Bogdan, the guy on the second floor, just phoned me to ask if I wanted to join him at a bar on the riverbank. He said there was live music. I would have joined him but I have a Skype lesson soon. Hopefully we can meet tomorrow.
The coronavirus case numbers aren’t looking great in Romania – more than 300 new cases on each of the last three days – but people I talk to seem to be living in a parallel universe. “Social distancing is nonsense,” the father of one of my younger students told me yesterday. We still have very few cases here in Timiș, but the return of all those ambulance sirens I heard in April feels inevitable, sadly. But this time with the lid off.
My parents have a friend of sorts who has just flown from Christchurch to Arizona, where he grew up. Imagine voluntarily going to Arizona at the moment – they’ve got terrifying Covid numbers. What’s more, he’s over 70, he’s overweight and he’s got type II diabetes. His wife has stayed home; she might never see him again.

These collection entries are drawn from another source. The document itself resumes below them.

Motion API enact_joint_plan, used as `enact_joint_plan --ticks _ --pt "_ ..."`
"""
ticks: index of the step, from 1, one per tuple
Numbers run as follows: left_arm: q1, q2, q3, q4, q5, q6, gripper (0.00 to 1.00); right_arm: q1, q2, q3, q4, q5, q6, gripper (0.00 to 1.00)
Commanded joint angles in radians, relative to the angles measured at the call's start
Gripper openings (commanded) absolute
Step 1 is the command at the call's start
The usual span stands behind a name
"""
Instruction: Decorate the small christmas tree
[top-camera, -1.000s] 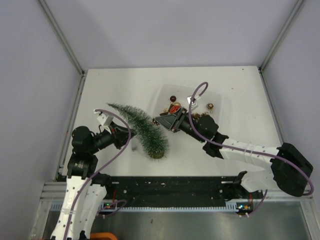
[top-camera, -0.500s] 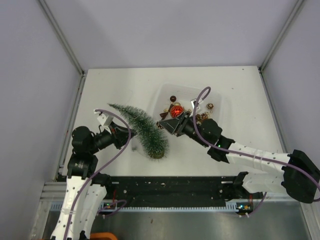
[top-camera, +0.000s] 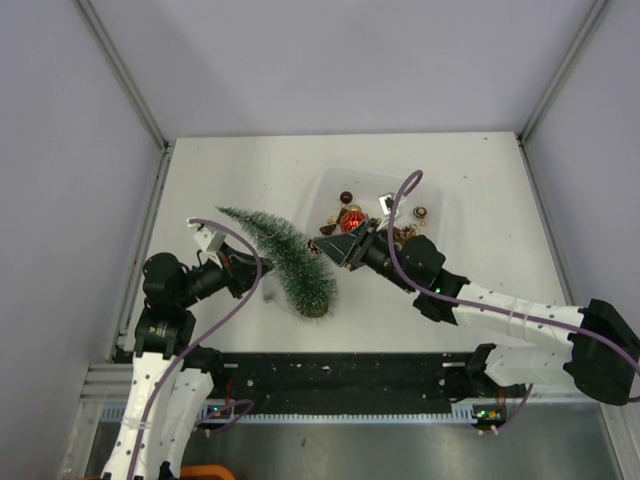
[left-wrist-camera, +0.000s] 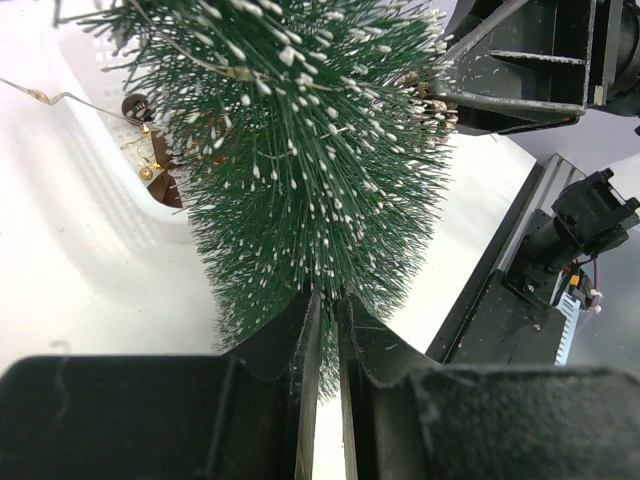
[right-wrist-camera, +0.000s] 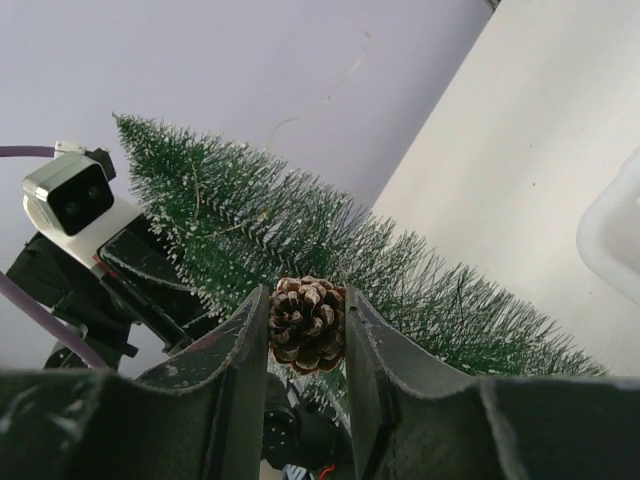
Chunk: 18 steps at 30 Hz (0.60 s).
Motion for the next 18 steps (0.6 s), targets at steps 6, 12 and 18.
enact_joint_plan --ticks 6,12,18 --pt "0.002 0.005 0.006 0.098 0.042 -0.029 0.15 0.02 0.001 0.07 0.042 -0.01 -0.014 0.0" --pt "0.003 -0.001 0.007 0.102 0.072 -0.021 0.11 0.02 0.018 0.08 0.029 0.035 -0.037 0.0" --pt "0.002 -0.005 0.013 0.093 0.088 -0.015 0.03 0.018 0.015 0.087 -0.016 0.105 -0.074 0.0"
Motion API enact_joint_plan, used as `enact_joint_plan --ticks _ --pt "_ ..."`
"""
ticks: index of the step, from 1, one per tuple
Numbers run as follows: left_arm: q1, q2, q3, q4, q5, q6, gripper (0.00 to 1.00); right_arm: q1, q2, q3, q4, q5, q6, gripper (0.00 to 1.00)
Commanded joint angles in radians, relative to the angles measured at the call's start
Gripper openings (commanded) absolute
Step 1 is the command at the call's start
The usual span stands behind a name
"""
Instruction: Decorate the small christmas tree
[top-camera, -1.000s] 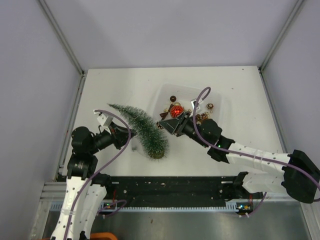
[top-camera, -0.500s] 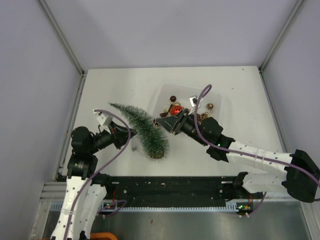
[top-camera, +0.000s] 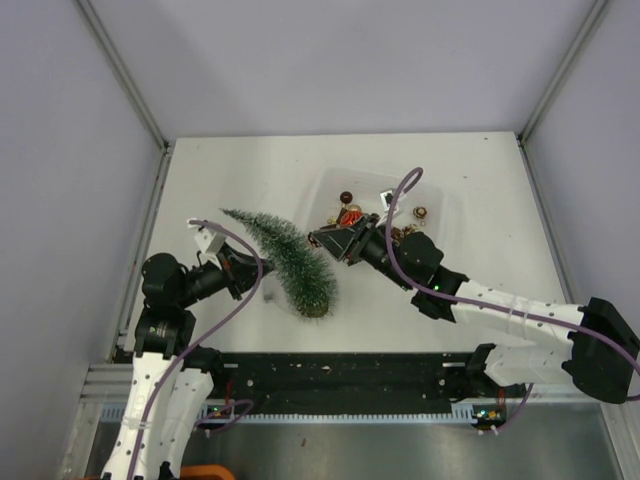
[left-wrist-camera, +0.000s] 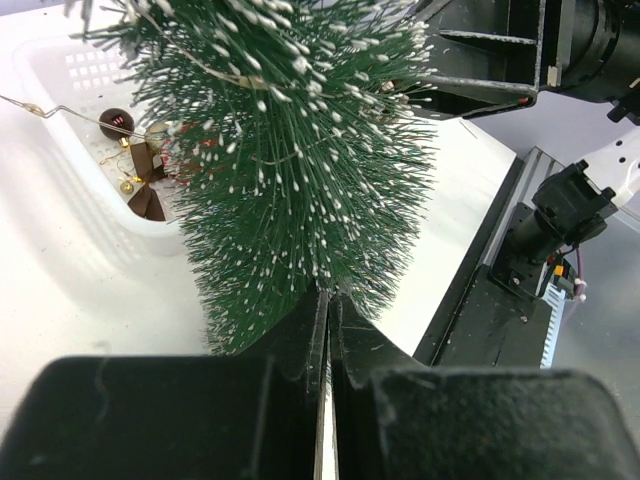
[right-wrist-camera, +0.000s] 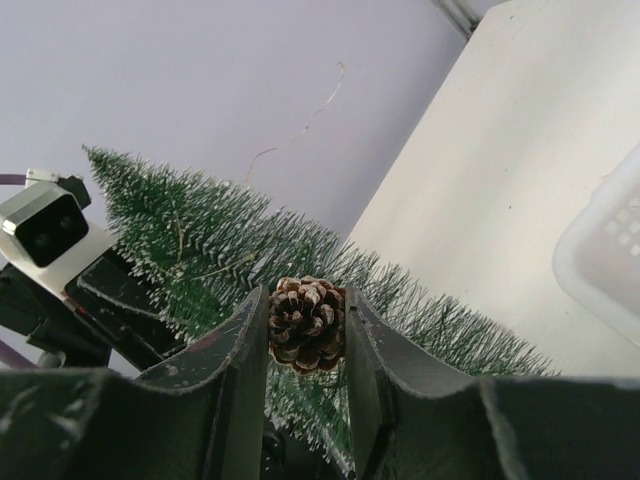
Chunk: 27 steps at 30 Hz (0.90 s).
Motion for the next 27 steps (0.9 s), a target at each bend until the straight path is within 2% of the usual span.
enact_joint_plan --ticks 1,19,27 --pt "0.002 -0.006 0.015 0.053 0.038 -0.005 0.01 0.016 0.003 0.048 -0.008 0.064 -0.047 0.0" --pt "0.002 0.009 0.004 0.085 0.012 -0.011 0.0 0.047 -0.056 -0.062 -0.021 0.092 -0.007 0.0" --pt "0.002 0.008 -0.007 0.106 0.023 -0.028 0.0 0.068 -0.099 -0.052 -0.004 0.104 0.012 0.0"
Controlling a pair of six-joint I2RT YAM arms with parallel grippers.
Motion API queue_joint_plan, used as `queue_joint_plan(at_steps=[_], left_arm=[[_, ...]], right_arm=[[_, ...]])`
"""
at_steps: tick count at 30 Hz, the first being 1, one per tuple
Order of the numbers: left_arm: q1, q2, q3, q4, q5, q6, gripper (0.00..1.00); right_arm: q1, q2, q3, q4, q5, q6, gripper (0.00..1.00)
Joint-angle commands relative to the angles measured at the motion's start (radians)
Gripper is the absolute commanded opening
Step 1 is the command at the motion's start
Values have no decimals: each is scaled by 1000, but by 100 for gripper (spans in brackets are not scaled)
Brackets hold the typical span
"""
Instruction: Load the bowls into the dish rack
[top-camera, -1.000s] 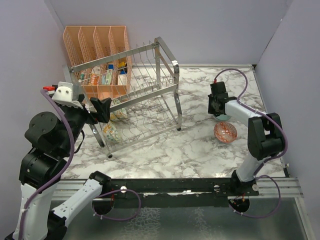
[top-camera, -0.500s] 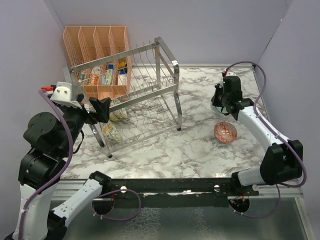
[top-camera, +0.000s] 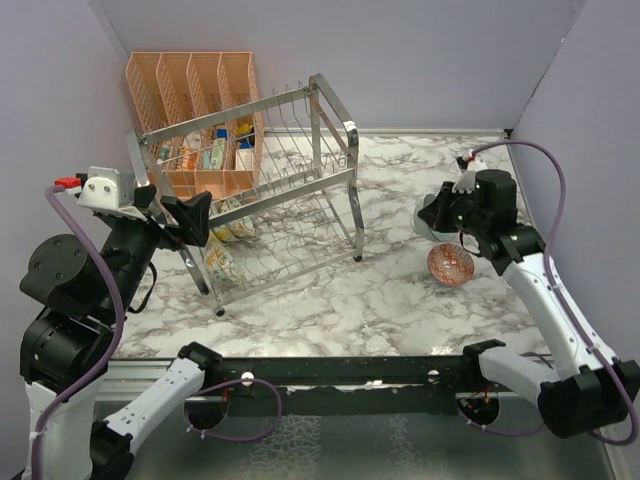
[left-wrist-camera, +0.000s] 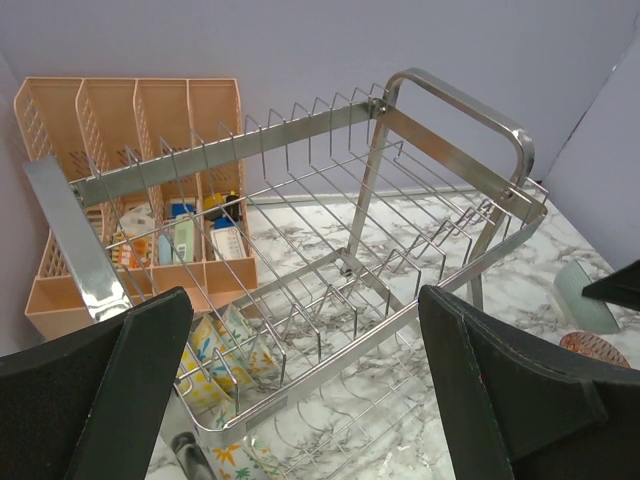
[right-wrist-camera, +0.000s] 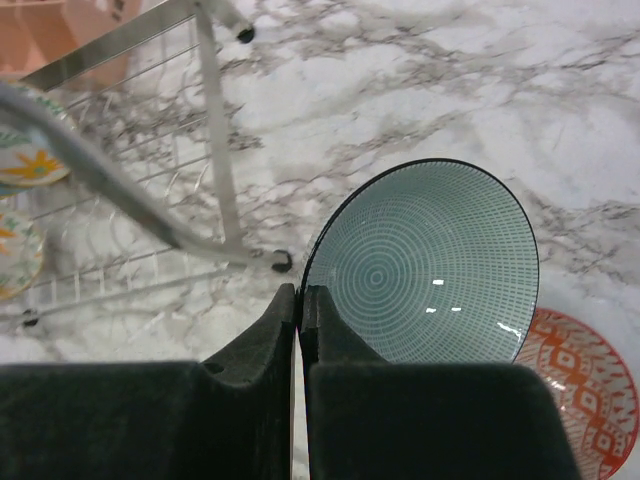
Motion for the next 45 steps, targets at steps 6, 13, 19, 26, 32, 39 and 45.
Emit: queue_joint_plan(at_steps=[6, 13, 19, 26, 32, 39, 45], left_arm=[[-4, 5, 4, 16, -4, -27, 99], [-4, 33, -20, 44, -3, -44, 99], [-4, 49, -17, 45, -11, -48, 99], [-4, 54, 31, -2, -12, -34, 99], [-4, 43, 89, -49, -21, -19, 99], [-4, 30, 126, -75, -34, 2, 99], [-5, 28, 143, -77, -34, 15, 99]], right_arm=[[161, -293, -162, -132, -321, 48, 1], [544, -324, -257, -29, -223, 219, 1], [876, -138, -258, 192, -93, 298, 1], [930, 186, -126, 505, -329, 295, 1], [928, 406, 50, 582, -452, 311, 1], [886, 549, 124, 724, -490, 408, 1], [808, 641, 113, 957, -629, 546, 1]])
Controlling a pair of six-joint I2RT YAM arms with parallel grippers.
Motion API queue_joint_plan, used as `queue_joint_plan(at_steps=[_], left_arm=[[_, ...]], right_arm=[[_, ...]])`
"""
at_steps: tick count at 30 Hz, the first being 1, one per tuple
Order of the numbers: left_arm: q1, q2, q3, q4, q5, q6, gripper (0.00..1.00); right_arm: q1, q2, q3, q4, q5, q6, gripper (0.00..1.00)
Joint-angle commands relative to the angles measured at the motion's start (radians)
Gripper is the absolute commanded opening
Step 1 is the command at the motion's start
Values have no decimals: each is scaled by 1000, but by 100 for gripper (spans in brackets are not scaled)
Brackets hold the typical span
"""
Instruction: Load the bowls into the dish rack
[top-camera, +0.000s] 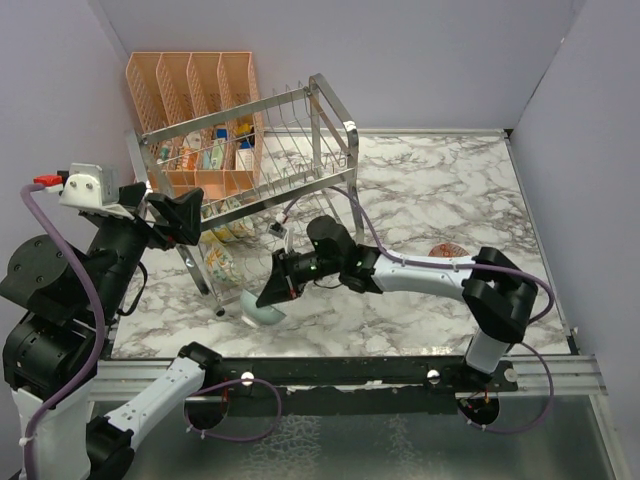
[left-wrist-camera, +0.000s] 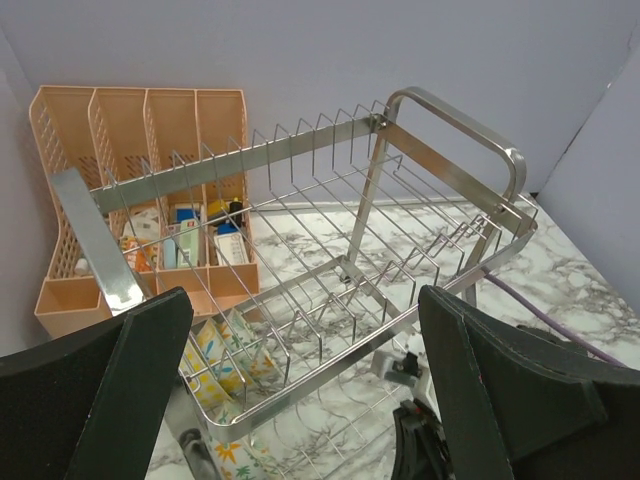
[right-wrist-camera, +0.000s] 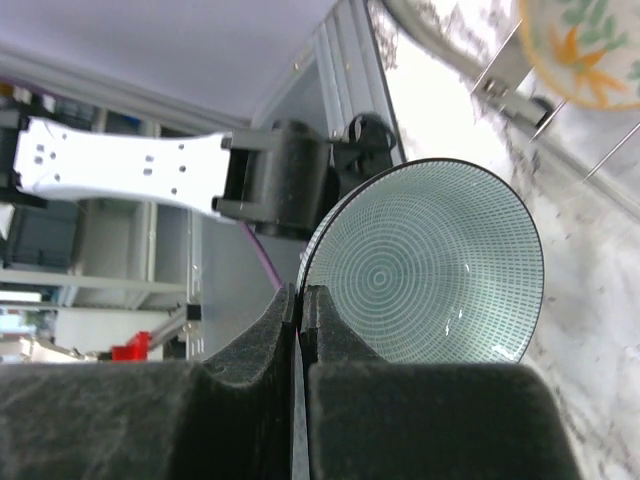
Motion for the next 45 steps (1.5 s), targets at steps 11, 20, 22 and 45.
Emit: queue_joint_plan(at_steps=[11, 20, 22, 45], left_arm=[[-7, -3, 22, -6, -27, 34, 99], [-8, 8, 20, -4, -29, 36, 99], [-8, 9, 23, -4, -29, 38, 99], [-14, -1, 8, -8, -43, 48, 99]], right_arm=[[-130, 167, 76, 446, -249, 266, 1], [-192, 260, 116, 629, -251, 398, 1], [-201, 280, 131, 648, -235, 402, 1], [-262, 458, 184, 849, -26, 525, 1]])
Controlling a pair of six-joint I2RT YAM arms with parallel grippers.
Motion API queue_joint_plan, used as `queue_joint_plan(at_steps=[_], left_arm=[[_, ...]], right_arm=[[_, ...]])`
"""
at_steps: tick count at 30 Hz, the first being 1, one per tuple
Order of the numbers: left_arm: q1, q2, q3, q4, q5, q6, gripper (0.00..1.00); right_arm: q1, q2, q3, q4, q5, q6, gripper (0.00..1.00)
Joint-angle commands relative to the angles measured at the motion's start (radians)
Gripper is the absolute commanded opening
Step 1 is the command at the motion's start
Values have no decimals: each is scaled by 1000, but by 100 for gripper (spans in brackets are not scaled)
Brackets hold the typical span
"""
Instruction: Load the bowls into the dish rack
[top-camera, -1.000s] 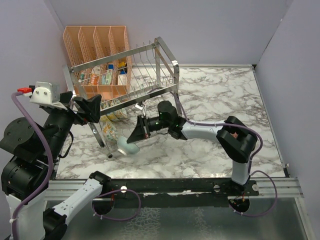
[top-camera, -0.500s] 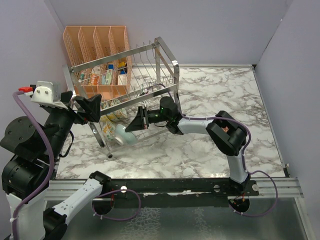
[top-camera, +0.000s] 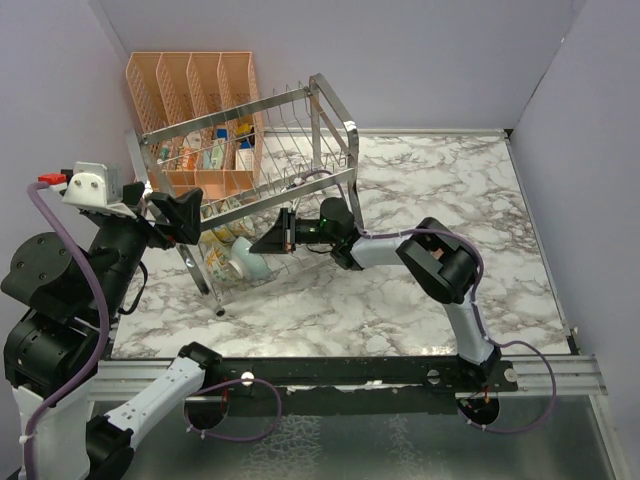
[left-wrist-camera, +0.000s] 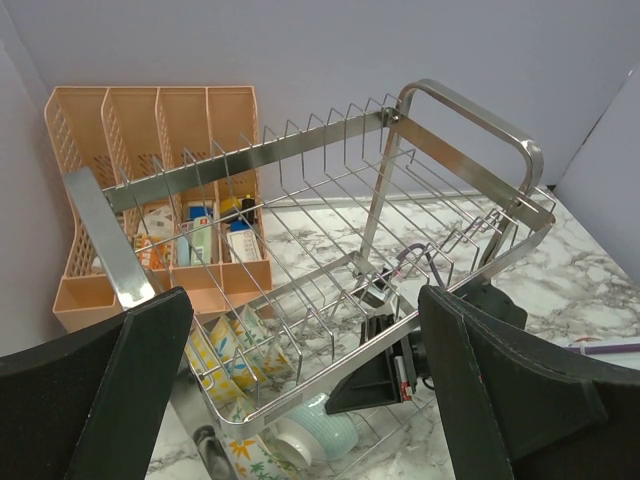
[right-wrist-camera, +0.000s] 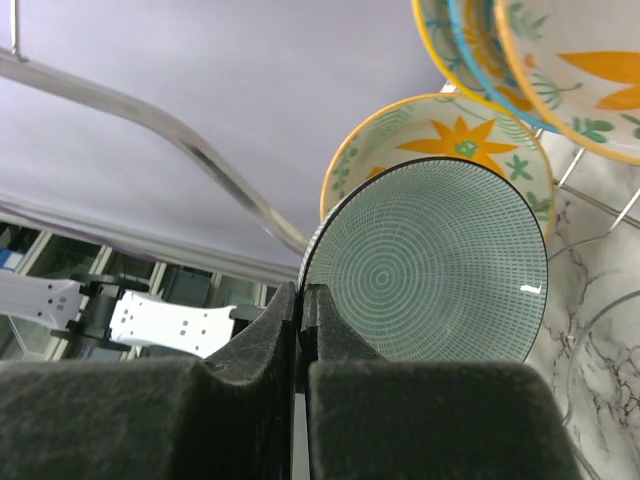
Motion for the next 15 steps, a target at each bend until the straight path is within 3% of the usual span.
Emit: queue_joint_plan(at_steps=[1, 15], left_arm=[[-8, -5, 5, 4, -22, 14, 99], [-14, -7, 10, 2, -27, 17, 99]], right_arm=[[-20, 37, 60, 136, 62, 61, 1], [-20, 134, 92, 240, 102, 209, 1]])
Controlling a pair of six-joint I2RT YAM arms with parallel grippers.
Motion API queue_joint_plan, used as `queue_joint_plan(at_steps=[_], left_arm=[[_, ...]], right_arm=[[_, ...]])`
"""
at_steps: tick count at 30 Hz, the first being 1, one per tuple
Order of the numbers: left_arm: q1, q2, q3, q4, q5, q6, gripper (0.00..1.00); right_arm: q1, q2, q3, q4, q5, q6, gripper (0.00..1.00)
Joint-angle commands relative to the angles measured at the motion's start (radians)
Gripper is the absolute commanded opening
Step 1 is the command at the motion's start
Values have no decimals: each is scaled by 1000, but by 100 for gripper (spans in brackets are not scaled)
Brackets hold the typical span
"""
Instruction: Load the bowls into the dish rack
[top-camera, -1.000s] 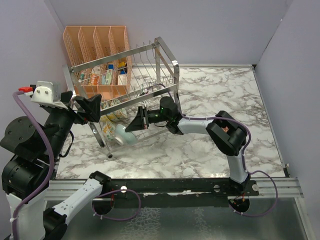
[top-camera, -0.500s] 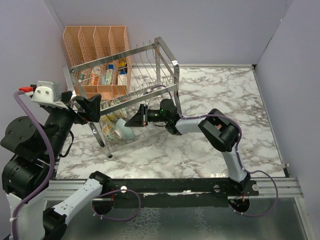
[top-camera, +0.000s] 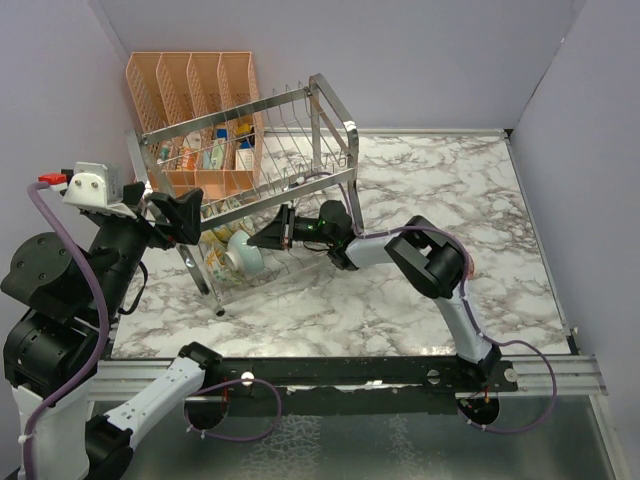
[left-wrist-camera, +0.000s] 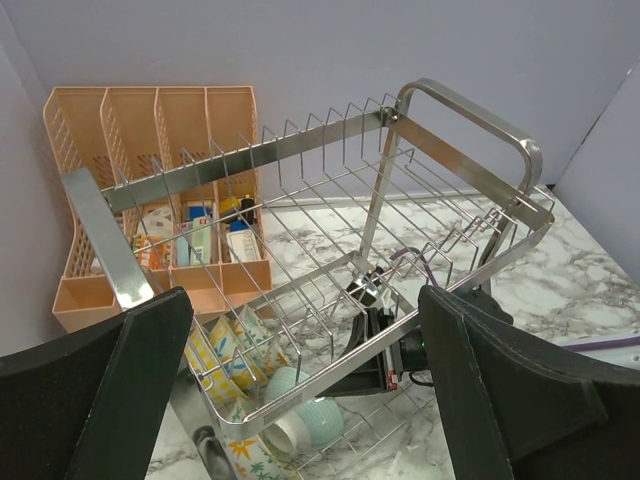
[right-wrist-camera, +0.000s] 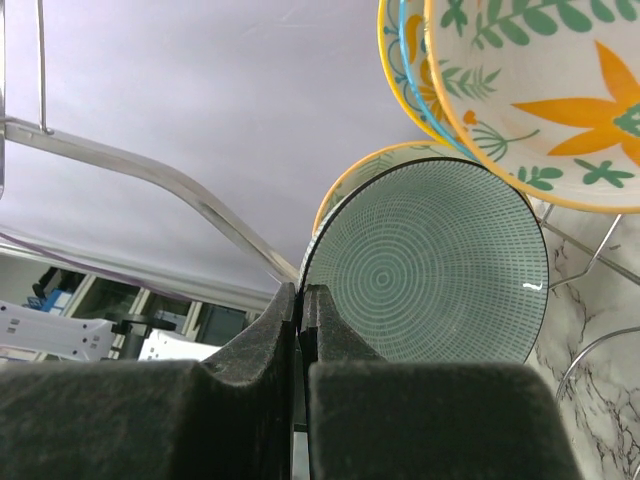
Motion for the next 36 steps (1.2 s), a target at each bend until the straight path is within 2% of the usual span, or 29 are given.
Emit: queue_joint_plan(at_steps=[1, 10, 17, 25, 32, 34, 36], left_arm=[[-9, -7, 8, 3, -25, 16, 99], [-10, -8, -3, 6, -31, 20, 99], [-10, -8, -9, 6, -33, 20, 99], [-10, -9, -19, 13, -30, 13, 99], [-10, -8, -29, 16, -27, 13, 99], [-10, -8, -26, 15, -29, 15, 99], [-10, -10, -23, 12, -34, 18, 99]], right_arm=[[-12, 40, 46, 132, 40, 89, 1], [2, 102, 93, 194, 16, 168, 1], [16, 103, 43, 216, 16, 258, 1], [16, 70, -37, 130, 26, 234, 1], [17, 112, -28, 172, 25, 269, 1], [17, 100, -20, 129, 23, 229, 4], [17, 89, -16, 102, 15, 196, 12]])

In my list of Timișoara smells in my last post, I didn’t mention mici. In the summer, the smell of those pieces of pork sizzling on a barbecue (grătar) permeates the city, and probably the whole of Romania. From time to time (not where I live, thankfully, but on other arterial roads in the city), you also get the dreadful pong of what will become mici. Pig crates. Even when they’ve rattled by and are well in the distance, the stench from the pigs, or rather their ordure, still lingers.
Family has seemed more important than ever, now that we can’t see each other, and Dad has been sending me family pictures from when I was a kid. My favourite so far is from the time we lived in Temuka in 1989-90 and Dad’s parents came out to see us. All four of my grandparents are in the picture, along with Mum, my brother, me and our cousin (she’s between me and my brother in age). My brother had Grandad’s hat on – he liked to wear it. Other highlights are my brother sitting on a tractor on my uncle’s farm on the West Coast, and one from even further back (December 1986) when we stopped off in New Caledonia on the way from the UK to New Zealand – my brother and I looked unbelievably tired.